Required action
Copy whichever lines of the data hold the word "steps".

[Start of Attachment]

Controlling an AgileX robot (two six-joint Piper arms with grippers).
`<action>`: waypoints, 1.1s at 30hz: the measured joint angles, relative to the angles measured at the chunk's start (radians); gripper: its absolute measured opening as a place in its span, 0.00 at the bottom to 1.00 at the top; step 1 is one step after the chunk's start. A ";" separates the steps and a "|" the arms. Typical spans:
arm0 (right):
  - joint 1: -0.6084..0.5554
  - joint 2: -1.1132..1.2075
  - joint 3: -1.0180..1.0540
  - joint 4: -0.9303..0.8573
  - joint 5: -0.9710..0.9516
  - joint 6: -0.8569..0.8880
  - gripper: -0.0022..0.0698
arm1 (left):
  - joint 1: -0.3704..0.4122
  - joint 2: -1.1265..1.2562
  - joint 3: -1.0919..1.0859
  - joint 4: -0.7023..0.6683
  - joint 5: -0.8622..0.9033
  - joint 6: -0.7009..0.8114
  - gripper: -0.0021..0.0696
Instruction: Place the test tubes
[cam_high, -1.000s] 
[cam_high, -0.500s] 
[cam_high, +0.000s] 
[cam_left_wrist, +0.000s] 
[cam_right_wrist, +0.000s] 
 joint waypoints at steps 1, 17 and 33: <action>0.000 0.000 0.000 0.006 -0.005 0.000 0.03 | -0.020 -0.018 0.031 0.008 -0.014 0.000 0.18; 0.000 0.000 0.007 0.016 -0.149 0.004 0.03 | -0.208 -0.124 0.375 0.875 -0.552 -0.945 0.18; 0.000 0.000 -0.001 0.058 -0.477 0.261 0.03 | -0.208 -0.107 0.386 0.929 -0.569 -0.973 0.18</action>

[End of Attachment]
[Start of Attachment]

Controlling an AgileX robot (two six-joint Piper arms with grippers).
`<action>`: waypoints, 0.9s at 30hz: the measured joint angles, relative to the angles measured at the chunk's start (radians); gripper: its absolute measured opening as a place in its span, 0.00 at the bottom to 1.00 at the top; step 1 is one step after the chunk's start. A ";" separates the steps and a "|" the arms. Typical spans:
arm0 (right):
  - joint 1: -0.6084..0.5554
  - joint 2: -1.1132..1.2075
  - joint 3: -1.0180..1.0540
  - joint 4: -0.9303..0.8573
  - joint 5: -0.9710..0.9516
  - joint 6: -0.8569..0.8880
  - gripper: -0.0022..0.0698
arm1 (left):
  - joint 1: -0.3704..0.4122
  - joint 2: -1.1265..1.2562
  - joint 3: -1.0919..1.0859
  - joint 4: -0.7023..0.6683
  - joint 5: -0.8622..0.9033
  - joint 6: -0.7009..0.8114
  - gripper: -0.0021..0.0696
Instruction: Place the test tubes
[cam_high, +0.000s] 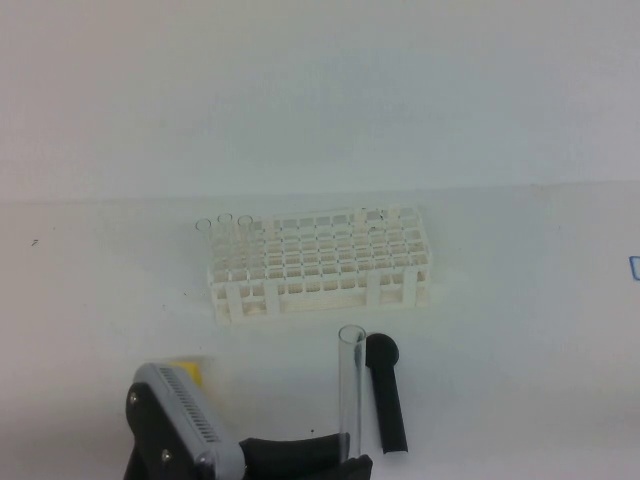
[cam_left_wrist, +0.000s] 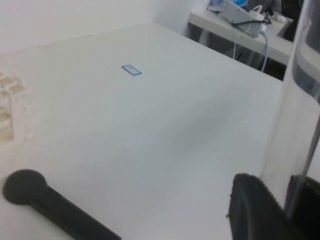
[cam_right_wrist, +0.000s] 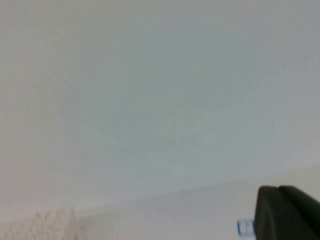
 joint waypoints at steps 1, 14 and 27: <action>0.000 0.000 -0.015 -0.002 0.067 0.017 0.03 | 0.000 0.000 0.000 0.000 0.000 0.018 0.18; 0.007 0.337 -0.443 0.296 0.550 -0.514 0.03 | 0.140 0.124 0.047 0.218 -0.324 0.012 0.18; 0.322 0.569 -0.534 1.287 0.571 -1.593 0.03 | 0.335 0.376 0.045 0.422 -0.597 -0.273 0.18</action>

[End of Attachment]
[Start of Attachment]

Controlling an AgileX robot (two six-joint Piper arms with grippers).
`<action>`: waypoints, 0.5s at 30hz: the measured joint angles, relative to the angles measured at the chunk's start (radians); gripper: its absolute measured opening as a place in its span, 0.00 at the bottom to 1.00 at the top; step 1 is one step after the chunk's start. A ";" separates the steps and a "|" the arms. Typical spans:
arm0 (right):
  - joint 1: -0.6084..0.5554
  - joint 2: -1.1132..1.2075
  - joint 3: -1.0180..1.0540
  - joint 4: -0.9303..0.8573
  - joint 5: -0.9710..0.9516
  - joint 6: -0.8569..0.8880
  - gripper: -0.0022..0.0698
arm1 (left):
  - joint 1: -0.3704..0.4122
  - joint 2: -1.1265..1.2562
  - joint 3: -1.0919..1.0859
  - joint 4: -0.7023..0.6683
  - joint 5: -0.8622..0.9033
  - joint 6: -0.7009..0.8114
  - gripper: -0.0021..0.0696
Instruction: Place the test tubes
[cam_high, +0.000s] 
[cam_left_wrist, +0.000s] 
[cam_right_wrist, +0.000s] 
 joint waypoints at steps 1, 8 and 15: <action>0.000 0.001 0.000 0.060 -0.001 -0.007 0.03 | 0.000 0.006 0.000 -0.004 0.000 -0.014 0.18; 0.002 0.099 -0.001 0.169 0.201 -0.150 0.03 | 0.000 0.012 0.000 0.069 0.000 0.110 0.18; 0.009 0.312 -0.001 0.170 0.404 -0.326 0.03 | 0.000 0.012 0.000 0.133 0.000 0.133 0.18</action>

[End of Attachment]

Result of the exercise
`<action>`: waypoints, 1.1s at 30hz: the measured joint angles, relative to the angles measured at the chunk's start (radians); gripper: its absolute measured opening as a place in its span, 0.00 at the bottom to 1.00 at the top; step 1 is one step after the chunk's start. A ";" separates the steps and a "|" the arms. Typical spans:
 joint waypoints at steps 1, 17 and 33: <action>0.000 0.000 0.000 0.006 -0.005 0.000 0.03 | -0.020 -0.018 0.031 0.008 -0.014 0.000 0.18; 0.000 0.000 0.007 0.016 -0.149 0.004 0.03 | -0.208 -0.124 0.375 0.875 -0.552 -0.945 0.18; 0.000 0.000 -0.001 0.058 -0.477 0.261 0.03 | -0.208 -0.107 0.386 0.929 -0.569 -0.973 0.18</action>
`<action>`: waypoints, 0.9s at 30hz: the measured joint angles, relative to the angles measured at the chunk's start (radians); gripper: its absolute measured opening as a place in its span, 0.00 at the bottom to 1.00 at the top; step 1 is one step after the chunk's start. A ";" separates the steps and a "|" the arms. Typical spans:
 joint waypoints at steps 1, 14 and 27: <action>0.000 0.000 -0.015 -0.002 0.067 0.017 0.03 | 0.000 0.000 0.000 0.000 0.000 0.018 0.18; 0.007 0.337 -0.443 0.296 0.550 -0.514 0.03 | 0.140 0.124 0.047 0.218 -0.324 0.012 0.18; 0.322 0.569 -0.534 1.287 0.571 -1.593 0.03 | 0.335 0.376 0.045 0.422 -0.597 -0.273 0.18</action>
`<action>`: waypoints, 0.5s at 30hz: the measured joint angles, relative to the angles measured at the chunk's start (radians); gripper: its absolute measured opening as a place in its span, 0.00 at the bottom to 1.00 at the top; step 1 is one step after the chunk's start. A ";" separates the steps and a "|" the arms. Typical spans:
 joint waypoints at steps 1, 8 and 15: <action>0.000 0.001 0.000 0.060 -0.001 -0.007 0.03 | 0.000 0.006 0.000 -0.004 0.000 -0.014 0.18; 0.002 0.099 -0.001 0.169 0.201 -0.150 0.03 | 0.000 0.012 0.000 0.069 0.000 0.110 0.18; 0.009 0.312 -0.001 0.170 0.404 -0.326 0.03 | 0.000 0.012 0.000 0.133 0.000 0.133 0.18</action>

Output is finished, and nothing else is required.